▸ Stored records:
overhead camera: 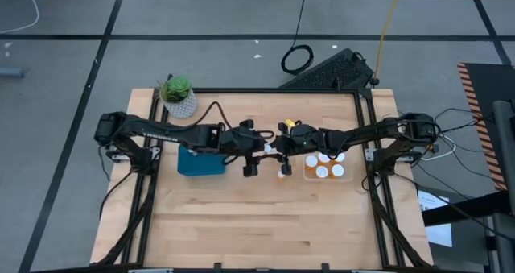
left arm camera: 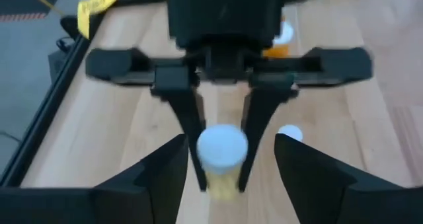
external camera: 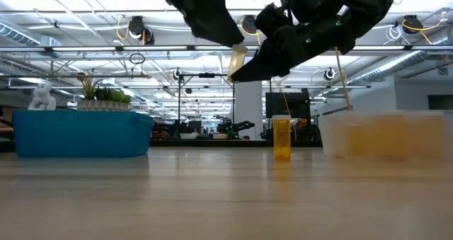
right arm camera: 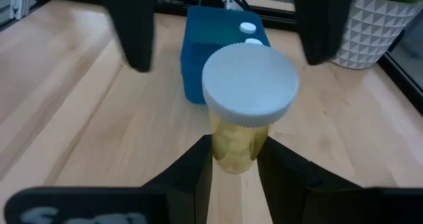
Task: Pick and place medicine bottles into bin by pill shape (circle, oval)
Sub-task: Put the small yellow pill bottle into the blue bin
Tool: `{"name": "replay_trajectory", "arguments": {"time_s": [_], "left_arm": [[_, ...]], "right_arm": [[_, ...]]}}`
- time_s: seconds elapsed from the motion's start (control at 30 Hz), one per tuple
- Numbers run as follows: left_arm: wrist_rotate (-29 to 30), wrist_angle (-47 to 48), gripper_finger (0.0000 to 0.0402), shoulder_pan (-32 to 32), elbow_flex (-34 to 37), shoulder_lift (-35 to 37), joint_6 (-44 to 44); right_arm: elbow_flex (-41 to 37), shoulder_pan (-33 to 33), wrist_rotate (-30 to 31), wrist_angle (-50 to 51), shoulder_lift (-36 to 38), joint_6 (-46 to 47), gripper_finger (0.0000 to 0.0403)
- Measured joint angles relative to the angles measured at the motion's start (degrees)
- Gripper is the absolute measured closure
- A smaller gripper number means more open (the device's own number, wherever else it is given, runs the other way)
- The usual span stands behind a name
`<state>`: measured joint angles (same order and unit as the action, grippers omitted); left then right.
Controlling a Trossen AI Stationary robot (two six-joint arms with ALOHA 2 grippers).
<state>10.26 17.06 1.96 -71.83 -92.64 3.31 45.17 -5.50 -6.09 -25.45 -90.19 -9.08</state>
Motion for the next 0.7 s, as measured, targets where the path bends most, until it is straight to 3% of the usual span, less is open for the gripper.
{"name": "replay_trajectory", "arguments": {"time_s": [0.7], "left_arm": [[-1.65, -1.6, 0.0189, -0.31, 0.0, -1.35, 2.32]], "right_arm": [[-0.02, 0.74, 0.02, -0.84, -0.02, -0.62, 0.03]]}}
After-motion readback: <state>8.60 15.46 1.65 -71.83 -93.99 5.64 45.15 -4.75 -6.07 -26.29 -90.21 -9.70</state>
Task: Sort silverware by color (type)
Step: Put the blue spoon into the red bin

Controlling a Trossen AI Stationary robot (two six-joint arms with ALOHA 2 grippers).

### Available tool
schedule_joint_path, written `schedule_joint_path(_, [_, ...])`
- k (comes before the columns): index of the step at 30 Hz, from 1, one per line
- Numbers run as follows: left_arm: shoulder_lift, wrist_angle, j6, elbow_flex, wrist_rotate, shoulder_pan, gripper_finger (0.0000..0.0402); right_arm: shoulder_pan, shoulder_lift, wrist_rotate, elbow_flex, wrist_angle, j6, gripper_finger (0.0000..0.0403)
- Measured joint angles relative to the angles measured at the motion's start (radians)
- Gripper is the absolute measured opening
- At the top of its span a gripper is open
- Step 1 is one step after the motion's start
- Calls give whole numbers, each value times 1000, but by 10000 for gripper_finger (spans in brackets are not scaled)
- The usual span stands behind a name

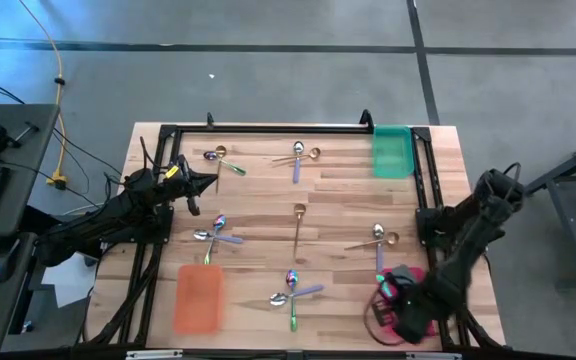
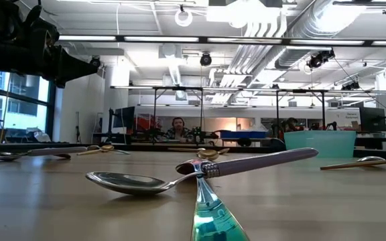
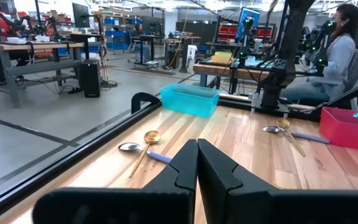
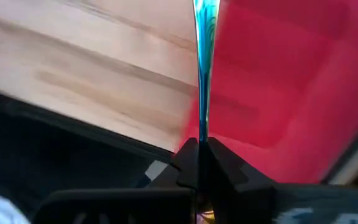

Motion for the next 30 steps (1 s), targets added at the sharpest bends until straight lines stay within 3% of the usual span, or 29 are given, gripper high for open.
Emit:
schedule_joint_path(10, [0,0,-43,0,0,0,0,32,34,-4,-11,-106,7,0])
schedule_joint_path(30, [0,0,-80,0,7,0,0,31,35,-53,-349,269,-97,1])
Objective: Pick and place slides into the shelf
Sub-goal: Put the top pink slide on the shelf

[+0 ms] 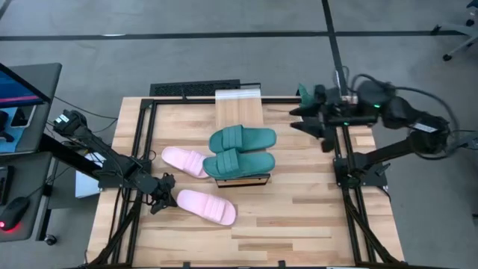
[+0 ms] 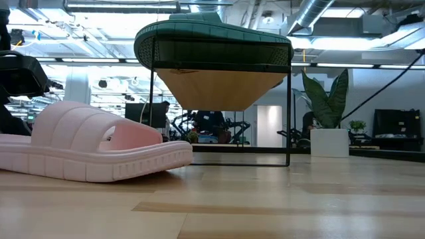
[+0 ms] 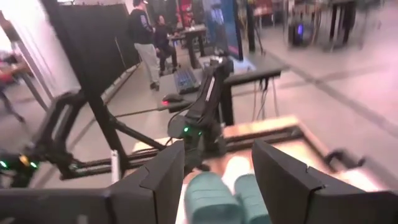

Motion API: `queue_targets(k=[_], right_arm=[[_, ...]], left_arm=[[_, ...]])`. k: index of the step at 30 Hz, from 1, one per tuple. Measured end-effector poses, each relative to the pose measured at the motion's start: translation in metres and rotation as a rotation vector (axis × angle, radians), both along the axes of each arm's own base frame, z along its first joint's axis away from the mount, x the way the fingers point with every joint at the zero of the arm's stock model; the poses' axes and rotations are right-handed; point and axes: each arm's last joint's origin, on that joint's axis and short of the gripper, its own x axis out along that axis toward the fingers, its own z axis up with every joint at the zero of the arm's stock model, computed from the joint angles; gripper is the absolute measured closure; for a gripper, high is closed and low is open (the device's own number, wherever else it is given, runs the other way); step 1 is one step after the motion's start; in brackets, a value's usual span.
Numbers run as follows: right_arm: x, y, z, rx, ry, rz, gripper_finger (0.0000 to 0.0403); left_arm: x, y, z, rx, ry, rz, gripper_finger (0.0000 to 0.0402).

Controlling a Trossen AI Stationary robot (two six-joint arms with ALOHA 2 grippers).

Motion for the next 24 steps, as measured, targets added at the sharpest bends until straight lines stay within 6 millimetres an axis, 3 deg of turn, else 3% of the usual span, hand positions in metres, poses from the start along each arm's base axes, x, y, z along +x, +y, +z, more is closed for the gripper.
queue_targets(k=[4, 8, 18, 24], right_arm=[[-0.024, 0.01, 0.003, -0.14, -0.043, 0.005, 0.0226], [-0.049, 0.011, -0.008, -0.207, -0.069, 0.008, 0.0229], [-0.101, 0.005, -0.067, -0.175, -0.191, 0.036, 0.0237], [-0.11, 0.004, -0.104, -0.103, -0.204, 0.037, 0.0242]], left_arm=[[0.0, 0.0, 0.0, 0.0, 0.0, 0.0, 0.0401], [0.0, 0.0, 0.0, 0.0, 0.0, 0.0, 0.0401], [0.0, 0.0, 0.0, 0.0, 0.0, 0.0, 0.0401], [0.0, 0.0, 0.0, 0.0, 0.0, 0.0, 0.0401]])
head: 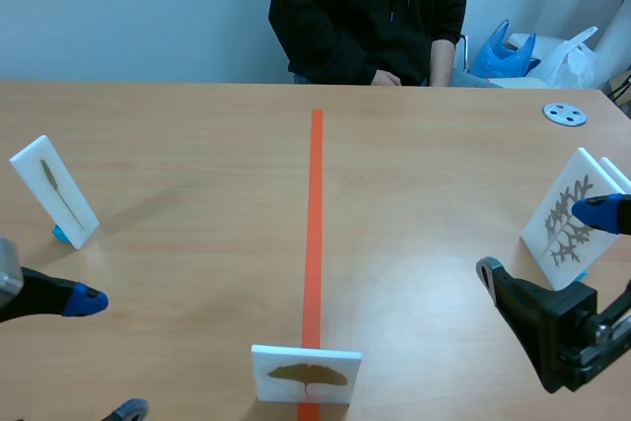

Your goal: Sort the leaf by its shape. The table is split by an orange tape line. A compound leaf with several leaflets goes to the left side, a simple leaf with one blade goes to the right side. Return to the home posture when a red brick is placed on the table.

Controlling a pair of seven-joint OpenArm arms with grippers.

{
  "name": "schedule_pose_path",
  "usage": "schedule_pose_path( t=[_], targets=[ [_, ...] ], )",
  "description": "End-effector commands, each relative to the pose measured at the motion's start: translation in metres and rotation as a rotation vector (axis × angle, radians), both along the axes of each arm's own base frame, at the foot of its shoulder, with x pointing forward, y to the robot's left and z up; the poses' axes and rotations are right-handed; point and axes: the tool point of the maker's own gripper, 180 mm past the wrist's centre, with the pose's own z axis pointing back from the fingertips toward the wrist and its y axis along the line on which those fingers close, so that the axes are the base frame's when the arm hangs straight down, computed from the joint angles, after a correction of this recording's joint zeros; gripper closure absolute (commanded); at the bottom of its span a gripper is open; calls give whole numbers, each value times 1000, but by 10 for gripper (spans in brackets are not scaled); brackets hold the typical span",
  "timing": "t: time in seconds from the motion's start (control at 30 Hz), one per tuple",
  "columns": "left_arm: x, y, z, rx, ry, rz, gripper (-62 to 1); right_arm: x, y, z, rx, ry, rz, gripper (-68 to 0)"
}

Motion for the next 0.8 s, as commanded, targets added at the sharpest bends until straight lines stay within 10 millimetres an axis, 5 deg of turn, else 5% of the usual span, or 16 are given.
schedule_pose_path(
  t=[0.0,0.4,0.77],
  targets=[
    [3,-8,3,-31,-20,-14,-623,6,-1,12,0,-44,-1,-679],
    [4,-49,-34,-86,-2,-158,-623,6,-1,12,-1,-44,-2,-679],
    [9,-97,-47,-177,8,-237,-623,7,-3,12,-6,-46,-8,-679]
  ],
)
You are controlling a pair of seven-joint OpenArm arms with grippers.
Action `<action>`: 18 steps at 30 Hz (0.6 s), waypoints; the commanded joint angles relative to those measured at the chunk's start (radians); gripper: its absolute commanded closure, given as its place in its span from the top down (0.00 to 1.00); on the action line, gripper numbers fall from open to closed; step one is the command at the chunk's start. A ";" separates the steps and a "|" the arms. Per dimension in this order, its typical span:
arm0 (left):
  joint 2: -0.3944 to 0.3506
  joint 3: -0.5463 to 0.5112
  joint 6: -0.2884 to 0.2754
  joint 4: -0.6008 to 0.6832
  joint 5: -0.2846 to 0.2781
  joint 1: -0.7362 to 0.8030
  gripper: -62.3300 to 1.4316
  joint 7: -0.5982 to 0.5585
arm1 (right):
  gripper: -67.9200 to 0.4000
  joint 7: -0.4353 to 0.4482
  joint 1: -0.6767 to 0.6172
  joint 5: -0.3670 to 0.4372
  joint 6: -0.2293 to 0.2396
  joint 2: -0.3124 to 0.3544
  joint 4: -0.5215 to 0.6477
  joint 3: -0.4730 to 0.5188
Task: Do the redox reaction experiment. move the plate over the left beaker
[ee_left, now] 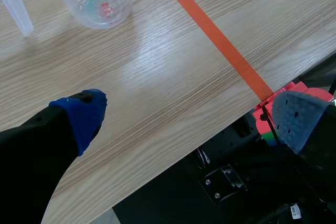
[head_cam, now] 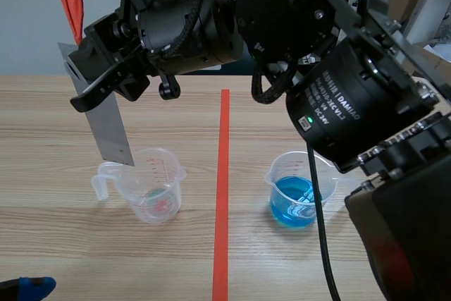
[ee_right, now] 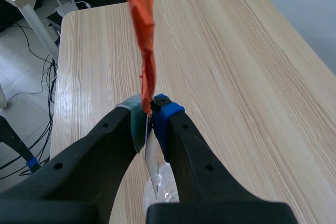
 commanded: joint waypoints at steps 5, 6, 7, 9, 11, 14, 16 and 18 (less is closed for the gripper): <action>0.009 0.003 0.126 -0.143 0.033 0.058 1.00 -0.408 | 0.01 0.018 0.039 -0.004 0.008 -0.005 0.018 0.005; 0.014 0.004 0.153 -0.179 0.062 0.057 1.00 -0.454 | 0.01 0.018 0.039 -0.004 0.008 -0.005 0.018 0.005; 0.018 0.004 0.174 -0.217 0.085 0.055 1.00 -0.502 | 0.01 0.018 0.039 -0.006 0.008 -0.005 0.018 0.005; 0.020 0.004 0.224 -0.303 0.127 0.055 1.00 -0.628 | 0.01 0.015 0.039 -0.011 0.008 -0.005 0.018 0.005; 0.019 0.004 0.300 -0.399 0.144 0.055 1.00 -0.797 | 0.01 0.003 0.039 -0.011 0.008 -0.005 0.018 0.005; 0.023 0.004 0.441 -0.543 0.144 0.049 1.00 -1.085 | 0.01 -0.005 0.039 -0.011 0.008 -0.005 0.018 0.005; 0.028 0.004 0.491 -0.621 0.145 0.043 1.00 -1.223 | 0.01 -0.013 0.039 -0.011 0.008 -0.005 0.018 0.005; 0.033 0.007 0.504 -0.676 0.142 0.030 1.00 -1.223 | 0.01 -0.016 0.039 -0.010 0.008 -0.005 0.018 0.005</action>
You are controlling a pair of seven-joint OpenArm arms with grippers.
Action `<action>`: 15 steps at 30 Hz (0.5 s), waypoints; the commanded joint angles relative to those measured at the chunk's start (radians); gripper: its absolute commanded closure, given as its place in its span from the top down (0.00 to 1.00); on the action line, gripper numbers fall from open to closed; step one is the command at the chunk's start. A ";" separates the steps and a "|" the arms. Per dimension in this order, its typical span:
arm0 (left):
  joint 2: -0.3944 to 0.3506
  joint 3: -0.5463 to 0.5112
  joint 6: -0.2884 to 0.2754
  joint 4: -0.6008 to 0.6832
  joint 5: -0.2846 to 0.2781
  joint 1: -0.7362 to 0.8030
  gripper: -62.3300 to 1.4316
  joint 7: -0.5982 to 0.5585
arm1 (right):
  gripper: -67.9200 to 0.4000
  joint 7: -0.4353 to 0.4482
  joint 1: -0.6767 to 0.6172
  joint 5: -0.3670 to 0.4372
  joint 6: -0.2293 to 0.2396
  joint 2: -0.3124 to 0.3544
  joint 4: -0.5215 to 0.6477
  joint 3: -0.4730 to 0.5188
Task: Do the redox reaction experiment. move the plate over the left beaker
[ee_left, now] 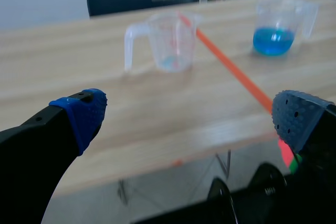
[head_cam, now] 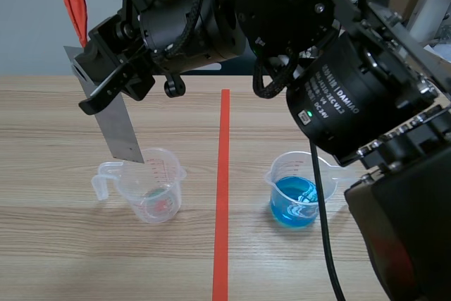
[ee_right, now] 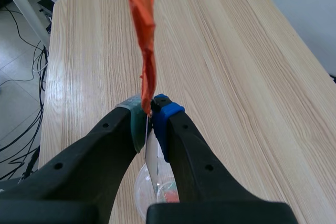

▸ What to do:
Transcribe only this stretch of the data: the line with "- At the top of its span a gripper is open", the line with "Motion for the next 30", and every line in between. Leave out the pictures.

▸ Answer section:
- At the top of its span a gripper is open
- Step 1 is one step after the motion's start
- Calls give whole numbers, each value times 1000, but by 10000 for gripper_finger (spans in brackets are not scaled)
- The usual span stands behind a name


Motion for the next 30 steps (1 s), targets added at the sharpest bends until straight lines stay within 3% of the usual span, or 29 are given, gripper high for open.

That concludes the output.